*Recorded data:*
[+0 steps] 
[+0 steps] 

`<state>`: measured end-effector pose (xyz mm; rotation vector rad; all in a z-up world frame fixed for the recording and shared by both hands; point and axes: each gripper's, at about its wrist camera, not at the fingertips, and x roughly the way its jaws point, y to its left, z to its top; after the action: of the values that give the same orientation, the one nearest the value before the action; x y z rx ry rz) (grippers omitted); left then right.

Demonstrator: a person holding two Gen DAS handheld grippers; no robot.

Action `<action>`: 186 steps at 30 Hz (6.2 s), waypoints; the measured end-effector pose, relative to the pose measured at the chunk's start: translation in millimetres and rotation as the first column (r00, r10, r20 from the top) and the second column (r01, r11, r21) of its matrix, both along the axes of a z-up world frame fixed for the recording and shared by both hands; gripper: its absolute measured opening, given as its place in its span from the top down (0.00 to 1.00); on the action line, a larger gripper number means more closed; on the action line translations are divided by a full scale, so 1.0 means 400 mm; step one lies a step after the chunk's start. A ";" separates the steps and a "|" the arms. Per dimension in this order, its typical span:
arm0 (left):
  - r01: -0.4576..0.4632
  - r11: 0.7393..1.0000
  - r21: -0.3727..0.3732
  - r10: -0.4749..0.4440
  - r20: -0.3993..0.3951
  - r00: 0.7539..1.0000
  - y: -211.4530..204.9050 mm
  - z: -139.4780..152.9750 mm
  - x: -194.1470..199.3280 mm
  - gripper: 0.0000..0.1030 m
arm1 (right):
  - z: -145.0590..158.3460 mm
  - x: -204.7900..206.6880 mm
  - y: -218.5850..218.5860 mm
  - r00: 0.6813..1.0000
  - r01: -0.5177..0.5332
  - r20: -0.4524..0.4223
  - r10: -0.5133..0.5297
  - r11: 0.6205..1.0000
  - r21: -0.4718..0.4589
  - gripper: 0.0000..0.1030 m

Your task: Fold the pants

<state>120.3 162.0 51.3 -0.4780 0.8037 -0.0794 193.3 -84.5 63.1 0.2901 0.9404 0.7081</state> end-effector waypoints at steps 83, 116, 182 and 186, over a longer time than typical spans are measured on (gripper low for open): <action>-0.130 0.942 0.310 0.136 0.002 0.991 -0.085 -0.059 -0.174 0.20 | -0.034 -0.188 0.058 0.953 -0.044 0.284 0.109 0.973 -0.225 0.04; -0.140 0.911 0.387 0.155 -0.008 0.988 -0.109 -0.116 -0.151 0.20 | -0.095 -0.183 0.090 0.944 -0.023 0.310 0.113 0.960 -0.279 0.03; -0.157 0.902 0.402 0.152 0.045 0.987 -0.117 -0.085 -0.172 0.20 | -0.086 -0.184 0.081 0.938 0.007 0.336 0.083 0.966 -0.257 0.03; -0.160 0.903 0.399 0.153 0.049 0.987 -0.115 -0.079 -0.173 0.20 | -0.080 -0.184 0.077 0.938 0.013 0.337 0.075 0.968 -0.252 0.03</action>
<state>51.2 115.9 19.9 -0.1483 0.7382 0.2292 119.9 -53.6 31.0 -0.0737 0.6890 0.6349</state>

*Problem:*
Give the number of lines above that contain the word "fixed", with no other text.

*The answer:*
2